If I Could Fly (2011) recupera algumas das personagens de An Island Like You: Stories of the Barrio. A metáfora de voar, — «“‘Fly for your life’» (Ortiz Cofer, 2003b: 71), «Maybe I’ll fly away, too» (Ortiz Cofer, 2011: 9), «“¡Si yo tuviera alas!” “If I had wings” [...]» (Ortiz Cofer, 2011: 11) — é frequentemente utilizada por Ortiz Cofer nas suas obras para representar a ideia de fuga, liberdade e livre arbítrio. Em If I Could Fly, a narradora, Doris, tem de lidar com o abandono e a doença da mãe. Doris é uma quinceañera solitária, cujas circunstâncias obrigam à auto-suficiência e independência. Contudo, a partida inesperada da mãe para Porto Rico isola-a ainda mais. Doris refugia-se no telhado do El Building e na companhia dos pombos; a rotina de voo e regresso a casa dos pássaros, depois do dia de voo em liberdade, acentuam a sua percepção de condicionalismo do barrio e o seu desejo de fuga. Arturo, Yolanda e Kenny, as outras personagens adolescentes da obra, experimentam os seus próprios dramas de violência psicológica e física: Arturo é agredido por membros do gang Tiburones, Kenny entrega-se à delinquência e Yolanda está grávida. Doris passa um período em Porto Rico durante o qual recupera a relação com a mãe e a avó materna, mas decide regressar a Paterson e ao barrio. De alguma forma, Doris, Arturo, Yolanda e Kenny sobrevivem aos dramas nas suas vidas — as circunstâncias dessa sobrevivência variam de personagem para personagem. Finalmente, a narradora, Doris, compreende que está na hora de voar por ela própria e reclamar o seu espaço: «[b]ut I am beginning to get her message. I think she is telling me: ¡A volar, Doris¡ Don’t be afraid. It is your turn to look for the treasures you can only see from above. ¡A volar!» (Ortiz Cofer, 2011: 195).

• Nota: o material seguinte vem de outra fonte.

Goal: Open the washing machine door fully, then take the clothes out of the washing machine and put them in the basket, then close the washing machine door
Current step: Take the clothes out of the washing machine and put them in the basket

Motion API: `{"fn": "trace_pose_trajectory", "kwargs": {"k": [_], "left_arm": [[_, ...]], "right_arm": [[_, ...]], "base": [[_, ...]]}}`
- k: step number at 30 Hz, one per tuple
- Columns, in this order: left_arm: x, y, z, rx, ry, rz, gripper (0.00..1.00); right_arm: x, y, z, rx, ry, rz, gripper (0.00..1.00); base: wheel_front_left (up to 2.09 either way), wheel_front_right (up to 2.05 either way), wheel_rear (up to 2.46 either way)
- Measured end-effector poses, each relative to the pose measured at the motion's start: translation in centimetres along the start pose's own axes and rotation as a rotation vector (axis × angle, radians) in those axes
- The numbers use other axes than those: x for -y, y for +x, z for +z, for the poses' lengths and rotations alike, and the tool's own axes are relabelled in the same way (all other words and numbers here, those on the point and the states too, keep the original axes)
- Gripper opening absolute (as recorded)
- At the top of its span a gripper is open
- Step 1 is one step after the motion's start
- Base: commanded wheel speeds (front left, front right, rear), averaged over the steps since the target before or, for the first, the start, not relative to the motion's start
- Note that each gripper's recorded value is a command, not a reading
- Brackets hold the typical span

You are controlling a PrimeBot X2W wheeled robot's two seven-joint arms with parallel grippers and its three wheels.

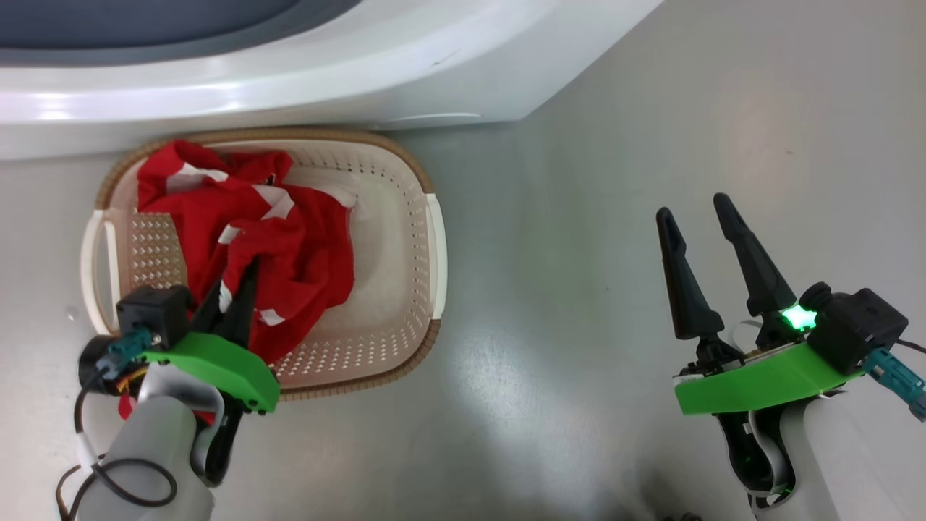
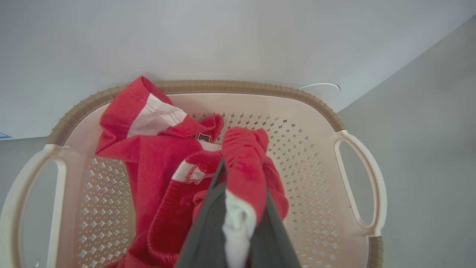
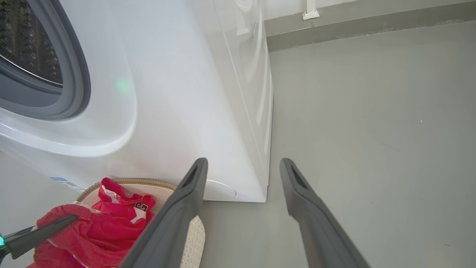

Em If I Could Fly, Judith Ortiz Cofer recupera as personagens quinceañeras de An Island Like You: Stories of the Barrio e sublinha o contexto socioeconómico da comunidade porto-riquenha nos Estados Unidos, a violência e a intolerância aí experimentada, os espaços físicos e psicológicos do barrio e de Porto Rico, aspectos culturais porto-riquenhos como a prática do espiritismo, o quinceañera como ritual de passagem ou a importância da música na cultura porto-riquenha, a interrogação dos tradicionais papéis feminino e masculino e a questão da identidade e reconciliação entre duas línguas e duas culturas. As

80 dimensões universal e particular do romance repetem-se e incluem o público- -leitor juvenil e jovem adulto étnico e dominante, através da problematização das vivências das personagens, no cômputo final da obra.